La decisión judicial pone fin a un largo y mediático proceso que había generado numerosos señalamientos contra el artista en redes sociales y medios de comunicación. Según el comunicado de su equipo legal, la justicia española, conocida por su rigurosidad en casos de violencia de género, concluyó que no existían pruebas suficientes para sustentar las acusaciones de Córdoba. El fallo, emitido por tres magistrados, determinó que las denuncias carecían de sustento fáctico y jurídico, e incluso señaló que se encontraron “intenciones ajenas a la verdad” durante el proceso.

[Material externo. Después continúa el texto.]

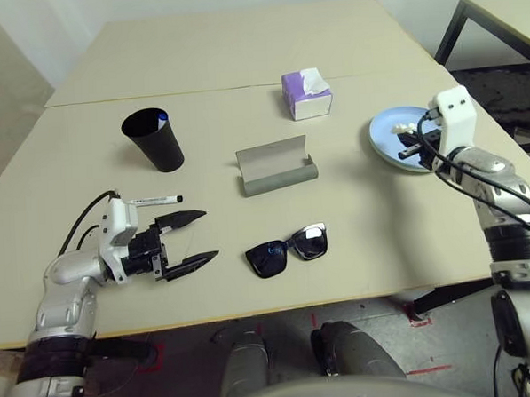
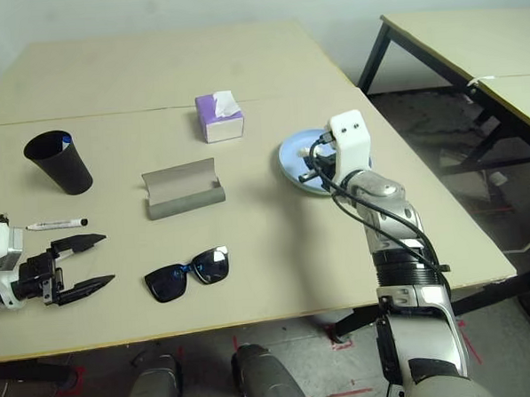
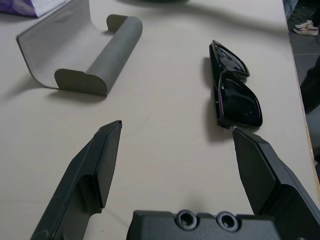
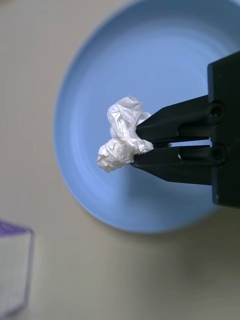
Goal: Organize and tidy the items on the table.
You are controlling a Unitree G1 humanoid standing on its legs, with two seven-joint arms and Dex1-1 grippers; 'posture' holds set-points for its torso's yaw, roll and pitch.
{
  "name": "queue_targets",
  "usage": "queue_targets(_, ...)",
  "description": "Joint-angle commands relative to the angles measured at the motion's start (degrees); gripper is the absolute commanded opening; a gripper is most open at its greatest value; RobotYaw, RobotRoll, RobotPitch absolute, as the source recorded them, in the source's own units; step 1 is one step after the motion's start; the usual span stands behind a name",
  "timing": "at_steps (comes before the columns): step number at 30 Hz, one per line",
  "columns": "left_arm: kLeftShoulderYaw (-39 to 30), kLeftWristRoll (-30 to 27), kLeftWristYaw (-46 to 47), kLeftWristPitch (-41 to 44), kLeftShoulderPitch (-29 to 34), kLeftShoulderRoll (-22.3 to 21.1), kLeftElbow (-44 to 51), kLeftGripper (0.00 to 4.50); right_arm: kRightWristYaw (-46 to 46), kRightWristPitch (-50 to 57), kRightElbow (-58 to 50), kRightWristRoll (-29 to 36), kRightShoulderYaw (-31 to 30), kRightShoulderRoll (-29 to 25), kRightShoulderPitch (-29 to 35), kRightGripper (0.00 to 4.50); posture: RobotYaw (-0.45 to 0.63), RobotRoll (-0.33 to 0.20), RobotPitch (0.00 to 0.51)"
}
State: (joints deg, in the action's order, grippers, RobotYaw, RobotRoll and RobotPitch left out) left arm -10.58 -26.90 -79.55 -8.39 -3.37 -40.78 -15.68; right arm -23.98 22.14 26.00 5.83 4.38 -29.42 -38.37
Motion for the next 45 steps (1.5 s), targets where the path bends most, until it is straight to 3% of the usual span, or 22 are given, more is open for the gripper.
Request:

La disputa había escalado desde finales del año pasado, cuando Córdoba afirmó haber sido víctima de agresiones físicas y psicológicas, además de un control excesivo sobre sus movimientos. El conflicto también incluía una disputa por la custodia de su hijo en común y el supuesto impedimento para que ella pudiera salir de España con el menor. Tras meses de análisis de pruebas, peritajes y testimonios, los tribunales determinaron la absolución de León, dejándolo libre de responsabilidad penal. La defensa del artista ha destacado que una decisión de este tipo en España solo ocurre cuando el material probatorio es inconsistente o insuficiente. La noticia ha generado reacciones divididas: mientras los seguidores de Lowe León celebran el fallo, otros internautas defienden la versión de Liceth Córdoba y esperan su respuesta.